Marriage is a vocation, a calling to a way of life that is full of meaning and dignity. Sadly, it is not always lived this way, and for all sorts of reasons. Still, I believe all the wisdom and graces necessary to make a successful marriage are available to us in Christ and his Church. As a priest, it is my mission to help make this grace and wisdom better known and better available, such as from my pulpit in church on Sunday. Joe, if you are reading this, maybe you can use your own pulpit — your radio program — to do something similar. You’d be doing a favour, not for me, but for all your listeners. Let me know if you’d like a hand with something like that, and I’ll be there.

The Catholic Church accepts and coddles the worst of offenders who destroy their marriages, their abandoned spouses and their own children. I am living it you poor excuse of a priest. That is why I formally defected fron the faith.
Time after time this idiot Pope and many Bishops have bemoaned how difficult the “poor unrepentant adulterers” have it, when they FIND themselves in an adulterous civil marriage, but they says NOTHING about the innocents they CONTINUE to destroy as they KNOWINGLY FLAUNT THEIR “MARRIAGES” AND “FAITHFULNESS AS CATHOLICS” with the CONSENT OF EVERY CATHOLIC PRIEST MY WIFE AND HER SEX PARTNER HAVE COME ACROSS AND EVERY BISHOP!!! I have heard of countless other in similar situations encouraged by priests and bishops in every way.
The Catholic Church accepted the sex partner into the Catholic Church through RCIA as he pounded my wife in the sack.
SO SCREW YOU FOOL!
Our nullity decisions are ignored by the priests and bishops who encourage these bastards to remain together for the “good of the children” of their PLANNED ADULTERY and watch as the children of the valid marriage flounder, lose their faith and the abandoned parent does all he can do to live the example of faithfulness, while the Catholic Church cry for the criminals, when it should excommunicate them and all who help them.
You are simply an ass, Father.
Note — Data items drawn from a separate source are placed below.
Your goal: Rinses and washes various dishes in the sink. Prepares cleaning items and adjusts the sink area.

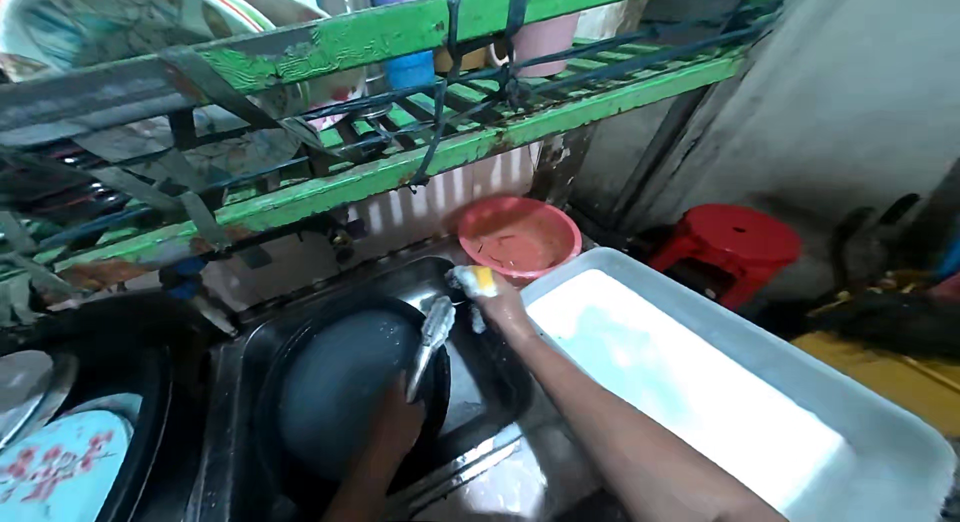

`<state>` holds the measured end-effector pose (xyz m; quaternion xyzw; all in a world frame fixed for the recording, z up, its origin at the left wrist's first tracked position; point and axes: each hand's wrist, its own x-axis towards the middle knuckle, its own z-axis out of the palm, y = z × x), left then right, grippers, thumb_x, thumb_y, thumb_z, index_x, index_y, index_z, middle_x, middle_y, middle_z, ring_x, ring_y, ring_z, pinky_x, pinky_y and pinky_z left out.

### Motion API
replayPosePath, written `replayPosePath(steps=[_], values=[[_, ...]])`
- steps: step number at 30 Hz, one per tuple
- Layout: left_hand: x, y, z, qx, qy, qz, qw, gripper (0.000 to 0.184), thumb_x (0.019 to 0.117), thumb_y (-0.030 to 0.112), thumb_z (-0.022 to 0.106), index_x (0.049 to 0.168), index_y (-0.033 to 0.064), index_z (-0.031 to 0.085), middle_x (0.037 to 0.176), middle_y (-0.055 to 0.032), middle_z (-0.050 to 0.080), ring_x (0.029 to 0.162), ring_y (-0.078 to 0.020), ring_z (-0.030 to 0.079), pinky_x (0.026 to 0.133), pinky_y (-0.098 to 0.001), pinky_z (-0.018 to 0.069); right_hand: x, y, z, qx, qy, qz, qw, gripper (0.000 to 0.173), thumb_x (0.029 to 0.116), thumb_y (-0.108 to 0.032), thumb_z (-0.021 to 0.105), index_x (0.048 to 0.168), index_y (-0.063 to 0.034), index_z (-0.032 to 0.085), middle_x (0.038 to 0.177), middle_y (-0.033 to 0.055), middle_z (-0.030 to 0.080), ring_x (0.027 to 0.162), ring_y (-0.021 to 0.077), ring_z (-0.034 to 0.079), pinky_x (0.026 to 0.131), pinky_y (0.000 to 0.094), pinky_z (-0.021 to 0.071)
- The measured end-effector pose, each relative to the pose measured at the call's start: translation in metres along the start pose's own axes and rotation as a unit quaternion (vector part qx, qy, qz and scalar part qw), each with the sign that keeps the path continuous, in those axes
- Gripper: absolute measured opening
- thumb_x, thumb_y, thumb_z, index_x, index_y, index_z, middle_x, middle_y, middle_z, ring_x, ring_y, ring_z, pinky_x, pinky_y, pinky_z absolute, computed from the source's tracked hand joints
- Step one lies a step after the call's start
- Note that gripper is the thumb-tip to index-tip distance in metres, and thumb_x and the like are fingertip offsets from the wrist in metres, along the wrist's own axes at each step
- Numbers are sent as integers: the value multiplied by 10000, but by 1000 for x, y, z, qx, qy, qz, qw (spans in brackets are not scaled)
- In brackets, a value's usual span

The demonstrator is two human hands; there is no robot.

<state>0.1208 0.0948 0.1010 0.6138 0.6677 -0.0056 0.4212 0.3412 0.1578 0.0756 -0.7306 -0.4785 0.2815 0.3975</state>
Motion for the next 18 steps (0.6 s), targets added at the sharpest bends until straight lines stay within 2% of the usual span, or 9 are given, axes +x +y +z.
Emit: replayPosePath(steps=[2,4,7,9,10,12,14,16,18], values=[[2,-4,-6,-93,-10,-2,996,616,998,146,634,1552,86,370,1185,-202,631,825,-265,675,730,-418,574,0,6,-5,-16,43,-93,995,405,950,-128,723,1282,88,640,1333,290,621,1289,435,566,1128,575,410],[4,-4,-9,-145,-27,1,989,645,980,124,647,1555,126,355,1147,-176,634,732,-229,660,662,-389,572,-4,14,0,-110,37,-210,971,347,901,-96,745,1207,62,700,1281,264,663,1263,430,592,1121,571,431],[4,3,-4,-162,-7,31,986,557,938,38,648,1450,80,431,1077,-157,625,686,-212,640,608,-371,564,-40,11,14,-206,-116,-300,924,357,901,-86,703,1258,-66,707,1292,154,683,1285,339,587,1151,520,406],[3,6,-6,-144,16,36,989,505,935,-1,632,1406,33,454,1092,-174,608,739,-227,634,651,-388,557,-67,3,19,-145,-218,-310,914,346,932,-70,649,1274,-88,695,1303,136,670,1315,303,564,1159,466,411],[2,5,-7,-120,22,35,992,491,940,10,632,1402,29,468,1117,-184,614,796,-245,646,697,-410,563,-74,4,22,-112,-243,-303,915,344,943,-81,634,1281,-101,693,1309,120,663,1323,279,557,1158,442,419],[-5,1,-9,-61,20,32,997,493,946,52,631,1419,54,489,1177,-195,633,939,-285,668,807,-460,569,-68,15,24,-113,-242,-302,915,338,943,-79,641,1278,-83,688,1312,124,668,1327,281,561,1157,449,424],[-13,-1,-10,-22,11,26,999,534,945,46,608,1459,73,467,1270,-211,622,1100,-332,649,919,-508,542,-45,27,21,-170,-207,-320,909,329,939,-68,662,1265,-59,707,1305,143,683,1318,305,578,1167,468,412],[-18,-1,-11,-8,4,12,1000,567,957,47,597,1498,83,431,1302,-219,611,1137,-344,638,944,-513,532,-31,26,13,-215,-192,-310,906,347,925,-35,662,1270,-41,703,1310,162,677,1323,324,572,1179,471,388],[-19,-1,-10,-4,1,7,1000,557,969,50,592,1501,79,429,1283,-223,618,1118,-341,645,938,-506,532,-40,18,14,-233,-209,-295,903,336,947,-61,640,1278,-29,691,1338,178,655,1352,342,541,1196,482,360]])
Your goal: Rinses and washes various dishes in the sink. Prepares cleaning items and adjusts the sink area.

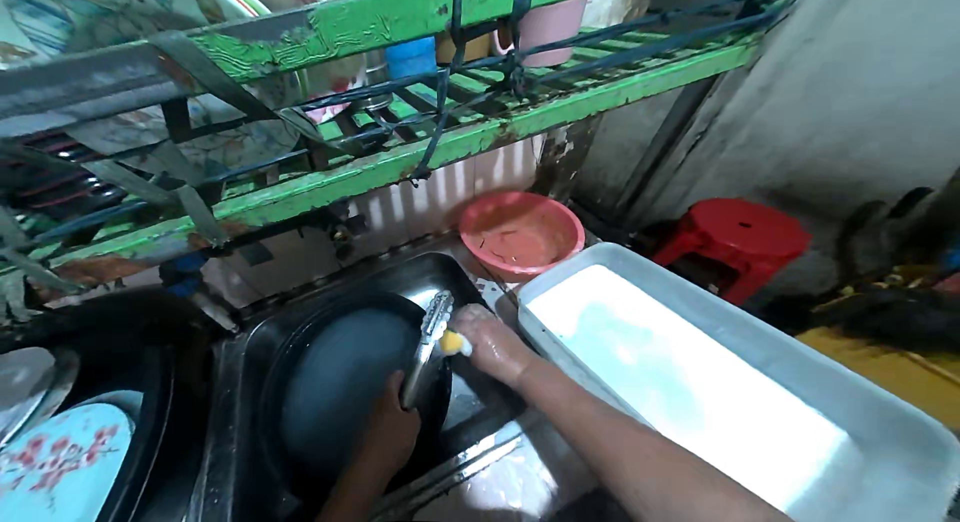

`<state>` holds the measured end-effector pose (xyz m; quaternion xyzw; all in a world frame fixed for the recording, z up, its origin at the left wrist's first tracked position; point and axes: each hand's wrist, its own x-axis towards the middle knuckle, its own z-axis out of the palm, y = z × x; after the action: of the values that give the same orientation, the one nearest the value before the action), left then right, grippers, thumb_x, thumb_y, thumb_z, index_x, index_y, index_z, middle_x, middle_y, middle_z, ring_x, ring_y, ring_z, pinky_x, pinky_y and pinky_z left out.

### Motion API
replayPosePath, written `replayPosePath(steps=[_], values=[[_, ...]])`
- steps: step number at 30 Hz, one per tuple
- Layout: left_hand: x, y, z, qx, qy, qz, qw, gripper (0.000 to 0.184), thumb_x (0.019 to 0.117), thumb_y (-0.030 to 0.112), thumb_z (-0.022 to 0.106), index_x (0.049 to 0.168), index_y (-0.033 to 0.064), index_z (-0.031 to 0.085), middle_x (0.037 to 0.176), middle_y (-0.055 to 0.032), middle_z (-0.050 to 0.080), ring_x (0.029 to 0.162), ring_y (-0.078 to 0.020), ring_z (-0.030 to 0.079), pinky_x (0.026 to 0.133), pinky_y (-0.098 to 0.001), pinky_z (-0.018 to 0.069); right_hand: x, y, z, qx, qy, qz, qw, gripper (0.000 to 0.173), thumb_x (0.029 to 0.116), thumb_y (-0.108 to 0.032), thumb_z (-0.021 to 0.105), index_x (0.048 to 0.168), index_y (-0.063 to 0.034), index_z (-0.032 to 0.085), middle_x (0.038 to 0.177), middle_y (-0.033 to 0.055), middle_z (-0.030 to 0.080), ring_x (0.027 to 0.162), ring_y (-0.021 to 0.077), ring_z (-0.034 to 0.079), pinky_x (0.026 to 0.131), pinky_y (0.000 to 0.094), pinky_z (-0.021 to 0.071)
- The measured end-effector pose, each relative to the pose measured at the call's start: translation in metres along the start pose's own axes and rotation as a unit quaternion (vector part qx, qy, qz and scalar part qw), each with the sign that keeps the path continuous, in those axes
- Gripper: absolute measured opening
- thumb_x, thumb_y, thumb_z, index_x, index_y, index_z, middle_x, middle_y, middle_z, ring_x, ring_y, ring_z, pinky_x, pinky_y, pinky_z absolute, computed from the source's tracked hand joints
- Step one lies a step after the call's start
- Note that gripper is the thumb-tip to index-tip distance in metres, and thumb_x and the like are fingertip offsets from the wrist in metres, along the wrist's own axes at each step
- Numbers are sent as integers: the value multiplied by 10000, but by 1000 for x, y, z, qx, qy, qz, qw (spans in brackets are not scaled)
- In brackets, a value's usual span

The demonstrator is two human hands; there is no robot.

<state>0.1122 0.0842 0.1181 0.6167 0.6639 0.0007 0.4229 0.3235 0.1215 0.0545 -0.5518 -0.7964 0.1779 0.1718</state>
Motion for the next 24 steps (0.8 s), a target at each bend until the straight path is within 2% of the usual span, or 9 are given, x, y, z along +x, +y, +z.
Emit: replayPosePath(steps=[5,7,9,11,14,16,18,20,24], values=[[1,-9,-1,35,-15,5,999,498,992,77,577,1473,92,448,1235,-208,640,1079,-339,660,915,-509,542,-10,-29,15,67,-57,-14,996,311,973,-112,610,1266,-29,676,1335,173,647,1352,327,538,1185,470,381],[0,-15,4,56,-29,-9,998,514,1001,112,576,1495,112,437,1277,-208,634,1127,-349,655,945,-528,533,-3,-4,16,19,-57,36,998,298,961,-109,636,1232,-4,700,1314,201,660,1321,365,562,1173,515,382],[2,-23,15,53,-37,-12,998,539,997,118,580,1514,100,427,1345,-213,602,1189,-353,629,995,-528,514,7,18,4,55,-29,148,987,306,978,-107,634,1257,9,684,1322,214,652,1298,369,578,1142,529,418],[6,-30,27,30,-40,-12,999,553,1003,153,592,1525,94,419,1357,-217,600,1204,-361,623,1009,-538,507,9,18,-9,242,90,268,928,335,1023,-131,608,1306,47,620,1255,256,658,1170,380,639,1034,558,494],[9,-29,39,-14,-18,13,1000,512,1012,274,616,1468,84,478,1255,-206,648,1109,-345,661,955,-531,533,12,-12,-24,531,268,297,747,361,1074,-318,523,1334,-69,553,1035,114,684,846,191,683,745,398,596],[16,-22,42,-36,9,32,999,546,1012,317,622,1475,72,467,1253,-209,647,1106,-344,660,958,-528,532,15,-36,-22,655,281,291,638,344,1082,-326,498,1321,-83,537,984,97,674,798,182,678,687,384,594],[26,-8,38,-58,39,49,996,582,1024,259,607,1518,32,400,1290,-244,625,1153,-366,643,994,-531,516,11,-64,-15,721,241,317,568,312,1094,-291,467,1277,-54,556,957,119,669,801,204,680,691,387,590],[34,5,26,-49,61,73,994,508,1024,169,583,1470,-11,421,1256,-258,627,1139,-370,642,992,-517,513,9,-83,-12,741,221,341,535,292,1100,-250,457,1232,-12,563,931,143,667,797,221,687,696,385,595],[25,4,17,50,22,64,996,429,1068,232,513,1448,39,465,1272,-207,633,1141,-332,652,993,-496,519,14,-63,-27,734,231,322,551,284,1090,-282,470,1203,-44,576,910,113,671,760,197,682,655,378,592]])
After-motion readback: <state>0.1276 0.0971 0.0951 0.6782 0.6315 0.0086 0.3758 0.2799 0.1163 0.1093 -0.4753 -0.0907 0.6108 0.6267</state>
A dumb ass and a lousy priest!
What I have told you is the truth and I loathe priests like you who should tell your bishops to go BLANK THEMSELVES!
It would have been better if your parents aborted you, Father. Then you could not create the problems you and your fellow clergy do in your adutlery encouraging pastoral practices and your fairy tale confessions. Resign from the priesthood you loser!
A Victim of Priests/Bishops/Popes like you and your ilk!
Just to let people know, I have decided to respond to this comment from “Abandoned” in two parallel ways.
First, I will contact him by email privately. I don’t plan on mixing it up with him publicly on this forum.
Second, I will post a reply on this forum, not for the benefit for “Abandoned”, but for the benefit of the other readers of this blog. He wrote his comment to me, but in a public forum, so my response will contain a public dimension as well.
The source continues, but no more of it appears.